# Work to be completed
Return only the lines below starting at the line containing "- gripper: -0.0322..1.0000" and ending at the line containing "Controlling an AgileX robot", both included, exactly as they are and with no pictures.
Segment Start: Supplied information
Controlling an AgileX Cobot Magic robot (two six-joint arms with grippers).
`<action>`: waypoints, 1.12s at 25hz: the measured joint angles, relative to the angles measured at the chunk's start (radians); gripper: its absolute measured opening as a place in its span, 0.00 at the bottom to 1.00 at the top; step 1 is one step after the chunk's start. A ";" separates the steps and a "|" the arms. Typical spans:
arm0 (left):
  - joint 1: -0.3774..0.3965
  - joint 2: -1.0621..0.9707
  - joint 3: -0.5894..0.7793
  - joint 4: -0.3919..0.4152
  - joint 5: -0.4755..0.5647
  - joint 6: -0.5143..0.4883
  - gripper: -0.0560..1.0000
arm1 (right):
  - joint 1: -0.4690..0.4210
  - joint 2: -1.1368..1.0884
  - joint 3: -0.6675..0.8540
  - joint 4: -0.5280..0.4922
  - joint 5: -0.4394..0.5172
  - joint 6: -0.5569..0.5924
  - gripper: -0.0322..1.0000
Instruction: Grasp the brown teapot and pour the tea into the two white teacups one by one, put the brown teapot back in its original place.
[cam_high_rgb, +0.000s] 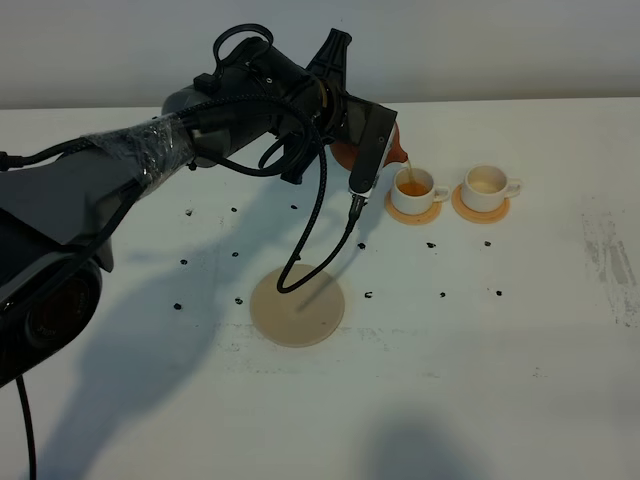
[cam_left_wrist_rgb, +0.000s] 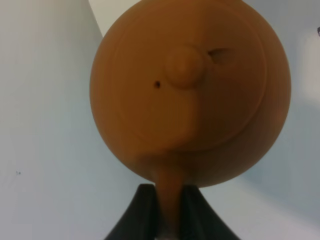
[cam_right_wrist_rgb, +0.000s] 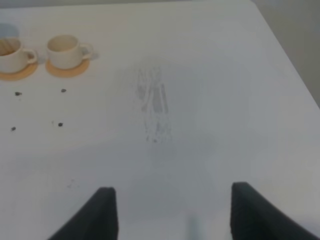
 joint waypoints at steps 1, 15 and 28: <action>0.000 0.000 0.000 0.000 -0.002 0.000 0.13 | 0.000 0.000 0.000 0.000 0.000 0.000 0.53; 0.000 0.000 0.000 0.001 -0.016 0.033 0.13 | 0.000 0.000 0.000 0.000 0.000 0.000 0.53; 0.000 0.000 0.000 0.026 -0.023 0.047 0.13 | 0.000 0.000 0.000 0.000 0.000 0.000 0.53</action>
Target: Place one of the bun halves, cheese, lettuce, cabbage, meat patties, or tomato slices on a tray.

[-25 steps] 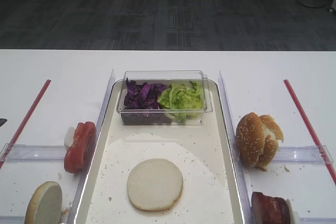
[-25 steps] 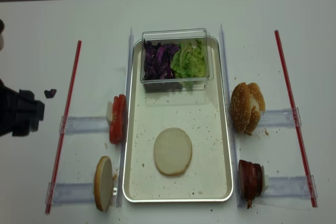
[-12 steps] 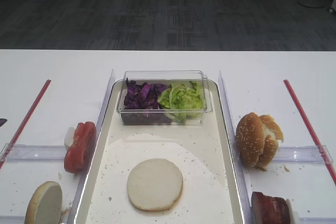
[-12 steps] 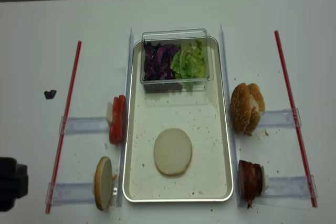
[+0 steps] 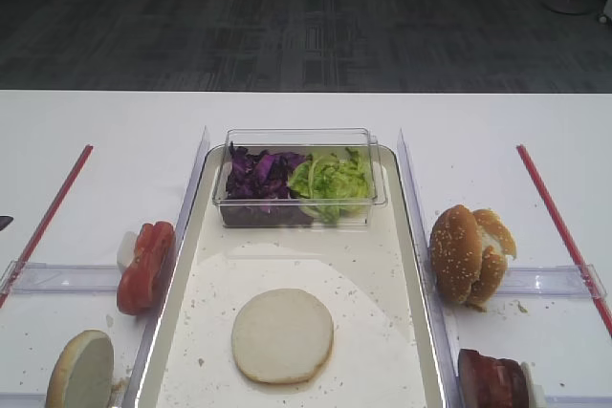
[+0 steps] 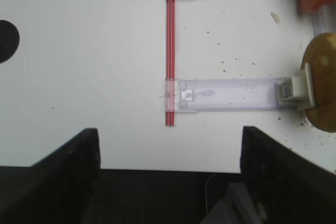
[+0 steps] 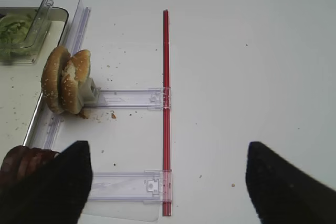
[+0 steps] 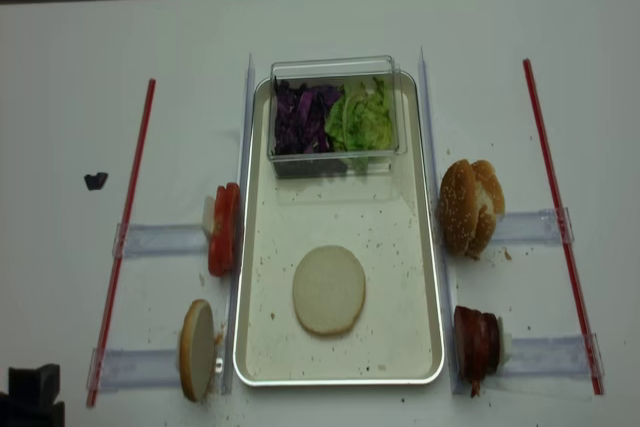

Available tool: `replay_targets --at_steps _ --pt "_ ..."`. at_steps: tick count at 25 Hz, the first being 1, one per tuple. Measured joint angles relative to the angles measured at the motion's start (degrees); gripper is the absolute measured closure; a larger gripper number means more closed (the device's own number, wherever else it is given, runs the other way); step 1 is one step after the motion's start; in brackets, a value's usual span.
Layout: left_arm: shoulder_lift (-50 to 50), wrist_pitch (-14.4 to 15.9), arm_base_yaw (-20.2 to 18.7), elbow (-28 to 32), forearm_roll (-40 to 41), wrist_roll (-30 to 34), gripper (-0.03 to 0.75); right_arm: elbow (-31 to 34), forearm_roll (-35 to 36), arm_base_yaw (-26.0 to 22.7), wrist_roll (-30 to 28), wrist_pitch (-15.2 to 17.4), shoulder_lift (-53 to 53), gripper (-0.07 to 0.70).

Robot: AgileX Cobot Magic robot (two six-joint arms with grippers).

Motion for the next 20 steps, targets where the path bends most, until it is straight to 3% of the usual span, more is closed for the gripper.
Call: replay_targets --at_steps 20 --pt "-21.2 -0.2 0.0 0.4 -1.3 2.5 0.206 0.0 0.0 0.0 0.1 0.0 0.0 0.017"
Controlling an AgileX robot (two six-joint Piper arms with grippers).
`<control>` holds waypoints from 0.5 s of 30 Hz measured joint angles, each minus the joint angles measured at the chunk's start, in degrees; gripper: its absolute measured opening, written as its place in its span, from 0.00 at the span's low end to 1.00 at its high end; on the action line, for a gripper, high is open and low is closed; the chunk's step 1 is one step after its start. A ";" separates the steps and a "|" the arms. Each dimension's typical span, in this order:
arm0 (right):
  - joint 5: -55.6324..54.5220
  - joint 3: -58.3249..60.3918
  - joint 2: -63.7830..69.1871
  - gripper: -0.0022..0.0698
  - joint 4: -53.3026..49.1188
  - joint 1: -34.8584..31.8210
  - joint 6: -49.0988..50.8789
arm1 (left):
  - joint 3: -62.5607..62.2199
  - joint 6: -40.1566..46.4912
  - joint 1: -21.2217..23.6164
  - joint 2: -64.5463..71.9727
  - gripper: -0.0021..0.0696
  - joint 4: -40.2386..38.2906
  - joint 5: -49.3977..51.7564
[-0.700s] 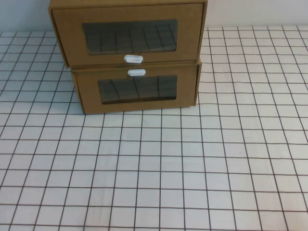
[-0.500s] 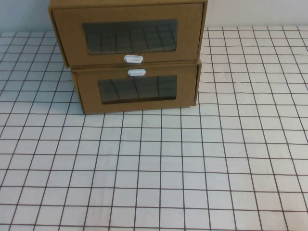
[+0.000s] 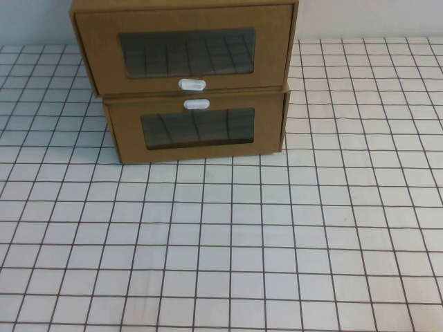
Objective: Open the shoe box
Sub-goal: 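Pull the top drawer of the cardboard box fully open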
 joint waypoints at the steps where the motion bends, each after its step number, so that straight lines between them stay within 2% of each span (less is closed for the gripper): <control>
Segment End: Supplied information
# Response box
  - gripper: -0.0322..1.0000
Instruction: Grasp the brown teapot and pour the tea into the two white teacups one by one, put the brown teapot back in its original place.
[cam_high_rgb, +0.000s] 
[cam_left_wrist_rgb, +0.000s] 
[cam_right_wrist_rgb, +0.000s] 
 joint waypoints at steps 1, 15 and 28: <action>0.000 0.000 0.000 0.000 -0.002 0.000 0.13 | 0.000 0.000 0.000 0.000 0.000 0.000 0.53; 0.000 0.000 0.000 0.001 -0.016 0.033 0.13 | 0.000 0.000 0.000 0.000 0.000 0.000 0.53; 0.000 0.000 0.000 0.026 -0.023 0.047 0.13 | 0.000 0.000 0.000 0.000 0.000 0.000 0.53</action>
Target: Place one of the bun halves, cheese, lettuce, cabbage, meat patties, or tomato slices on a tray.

[-25 steps] 
[-25 steps] 
[-12 steps] 
[-12 steps] 
[+0 steps] 
[+0 steps] 
[+0 steps] 
[+0 steps] 

Available tool: `replay_targets --at_steps _ --pt "_ ..."`. at_steps: tick count at 25 Hz, the first being 1, one per tuple. Measured joint angles relative to the angles measured at the motion's start (degrees); gripper is the absolute measured closure; a larger gripper number means more closed (the device's own number, wherever else it is given, runs the other way); step 1 is one step after the motion's start; in brackets, a value's usual span.
Layout: left_arm: shoulder_lift (-50 to 50), wrist_pitch (-14.4 to 15.9), arm_base_yaw (-20.2 to 18.7), elbow (-28 to 32), forearm_roll (-40 to 41), wrist_roll (-30 to 34), gripper (-0.03 to 0.75); right_arm: elbow (-31 to 34), forearm_roll (-35 to 36), arm_base_yaw (-26.0 to 22.7), wrist_roll (-30 to 28), wrist_pitch (-15.2 to 17.4), shoulder_lift (-53 to 53), gripper (-0.07 to 0.70).

Robot: AgileX Cobot Magic robot (two six-joint arms with grippers).

Motion for the next 20 steps, targets where the path bends most, until it is straight to 3% of the usual span, more is closed for the gripper.
Call: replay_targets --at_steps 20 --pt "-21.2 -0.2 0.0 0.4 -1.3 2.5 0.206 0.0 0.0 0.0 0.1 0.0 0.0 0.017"
Controlling an AgileX robot (two six-joint Piper arms with grippers).

The work is done, and the output is complete.